O tão esperado mês de dezembro chegou, altura natalícia e final de ano, tempo de começar a pensar nas “famosas mudanças” que se irão fazer no ano seguinte. Cheira a canela e açúcar no ar; o frio é seco e áspero. São nove da manhã, e a batedeira gira euforicamente.

Chegou a véspera de Natal, e começam cedo os preparativos para receber a família na ceia de Natal. Ontem, o meu primo homossexual foi humilhado pelo pai quando tentou apresentar o seu novo namorado, e minha tia calou-se, como se nem fosse nada com ela. Na sua vida, o meu primo nem existe; uma vergonha, nem pode gostar de homens como a mãe, ultraje. O meu pai reclama com o meu irmão sobre os vícios de alcoolismo do meu avô, porque é ele que faz levantamento do copo, como exercício físico. Ao avô, ninguém lhe aponta o dedo de frente, e deixam o vício consumir a alma.

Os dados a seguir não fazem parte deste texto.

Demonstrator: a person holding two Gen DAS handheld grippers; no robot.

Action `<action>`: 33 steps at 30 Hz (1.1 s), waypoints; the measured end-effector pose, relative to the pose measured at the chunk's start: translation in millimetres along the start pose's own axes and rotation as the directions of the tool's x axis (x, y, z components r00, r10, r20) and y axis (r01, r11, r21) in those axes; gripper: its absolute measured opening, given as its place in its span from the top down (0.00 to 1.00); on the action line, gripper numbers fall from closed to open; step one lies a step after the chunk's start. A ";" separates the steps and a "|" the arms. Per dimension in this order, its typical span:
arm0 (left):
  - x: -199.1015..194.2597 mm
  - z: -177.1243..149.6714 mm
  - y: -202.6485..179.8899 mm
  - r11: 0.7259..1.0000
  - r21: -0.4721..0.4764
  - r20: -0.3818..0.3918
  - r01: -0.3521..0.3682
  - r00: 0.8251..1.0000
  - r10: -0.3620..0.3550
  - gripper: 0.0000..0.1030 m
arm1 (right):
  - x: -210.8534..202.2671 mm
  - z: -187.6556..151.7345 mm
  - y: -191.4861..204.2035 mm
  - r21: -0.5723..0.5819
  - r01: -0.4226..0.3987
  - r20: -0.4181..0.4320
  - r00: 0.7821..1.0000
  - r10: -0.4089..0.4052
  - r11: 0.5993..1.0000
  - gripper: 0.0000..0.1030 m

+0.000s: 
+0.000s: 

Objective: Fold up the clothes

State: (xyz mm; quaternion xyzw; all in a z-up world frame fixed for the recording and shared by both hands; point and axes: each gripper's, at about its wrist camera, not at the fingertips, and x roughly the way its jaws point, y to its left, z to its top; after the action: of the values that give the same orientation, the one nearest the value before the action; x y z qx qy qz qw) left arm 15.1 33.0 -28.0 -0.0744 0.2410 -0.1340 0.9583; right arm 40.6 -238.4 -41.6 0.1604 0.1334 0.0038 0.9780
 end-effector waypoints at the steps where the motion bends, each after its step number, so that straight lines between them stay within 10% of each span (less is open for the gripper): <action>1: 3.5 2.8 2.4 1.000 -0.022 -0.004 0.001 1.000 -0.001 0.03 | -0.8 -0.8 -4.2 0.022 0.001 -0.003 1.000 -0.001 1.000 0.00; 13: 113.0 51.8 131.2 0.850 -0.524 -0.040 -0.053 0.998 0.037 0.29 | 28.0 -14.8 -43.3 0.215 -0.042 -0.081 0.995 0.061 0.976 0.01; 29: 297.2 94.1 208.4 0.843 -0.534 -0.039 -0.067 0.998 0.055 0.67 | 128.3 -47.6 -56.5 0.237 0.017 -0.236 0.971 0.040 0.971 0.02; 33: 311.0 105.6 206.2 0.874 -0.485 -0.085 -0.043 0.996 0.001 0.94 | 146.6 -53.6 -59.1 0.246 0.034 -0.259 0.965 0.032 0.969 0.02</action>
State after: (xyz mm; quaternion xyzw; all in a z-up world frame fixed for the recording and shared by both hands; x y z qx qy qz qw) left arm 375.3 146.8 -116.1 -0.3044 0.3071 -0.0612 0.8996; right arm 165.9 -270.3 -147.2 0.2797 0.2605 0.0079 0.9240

O forno está a trabalhar desde as oito da manhã, e a mesa da cozinha já transpira farinha e ovos. A minha prima tornou-se um sucesso na internet, e tudo o que está abaixo disso é tratado como se fosse lixo. Ninguém pode refilar, porque nem todos têm um Mestrado em autoritarismo nem Doutoramento em redes sociais e danças virais.

A minha avó está sempre a falar dos irmãos, sucessos da vida, que conduzem um enorme carro e vestem mais caro do que as lojas da Avenida da Liberdade, mas não pagam a fatura da luz. Os imbecis do Callcenter é que têm sempre a culpa, dizem eles.

O forno já está quentinho a 180 graus, pronto para receber mais um bolinho e começar a cozer. A casa já está decorada, e a árvore de Natal no seu lugar, com as luzes a tilintar. Atiro frequentemente mais cavacas de madeira para a lareira, que aquece a casa devagarinho. A caminho de cá, os meus primos levam na cabeça dos pais; são os burros da família, porque aquele 18 não tem o mesmo sabor de 20, e são infernizados pelos avós, porque a neta é médica, e eles nem para a construção civil servem. Só quem tira direito e medicina faz falta no mundo.

Os primeiros familiares começam a aparecer à porta, e todos estão muito felizes. O meu tio bate à porta. Enormes formas com panos por cima começam a entrar e a ser encaminhadas para o local devido. Com quarenta e nove anos, ainda solteiro, agora diz que nunca foi feliz e quer mudar; sempre quis ser mulher. Foi o fartote de rir da família. Zero apoio.

O mais novo da família está bem gordinho, dizem os primos afastados, uma vez que o músculo que mais exercitam num corpo de 70 é a língua. Sempre desenferrujada, como diz a vizinha do lado. A irmã do pequeno, com problemas de anorexia, é empurrada pela família para a tábua de açucares que a época propõe. E os padrinhos? São os favoritos dos avós.

A minha cunhada, em depressão, é a questão principal do sogro do meu irmão, que só detém desprezo pela saúde mental. Primeiro, porque nem é doença; segundo, porque deve ser uma Rapunzel a vida toda. O meu irmão, sempre a falar mal dos avós, só pelas costas, logicamente. São velhos casmurros, exceto no momento da notinha.

Uma família grande. Todos se tratam mal, mas ninguém realmente sabe. Regularmente. São sete da tarde; quem não tinha chegado, chegou. Casa cheia, todos felizes, contentes, a elogiarem-se, como sempre, a “morrerem de saudades”. Uma família perfeita. Sentamo-nos na grande mesa da sala de jantar; a comida e os doces enchem os olhos de cada um. Hoje somos todos perfeitos. Aparências. Amanhã voltamos à regularidade.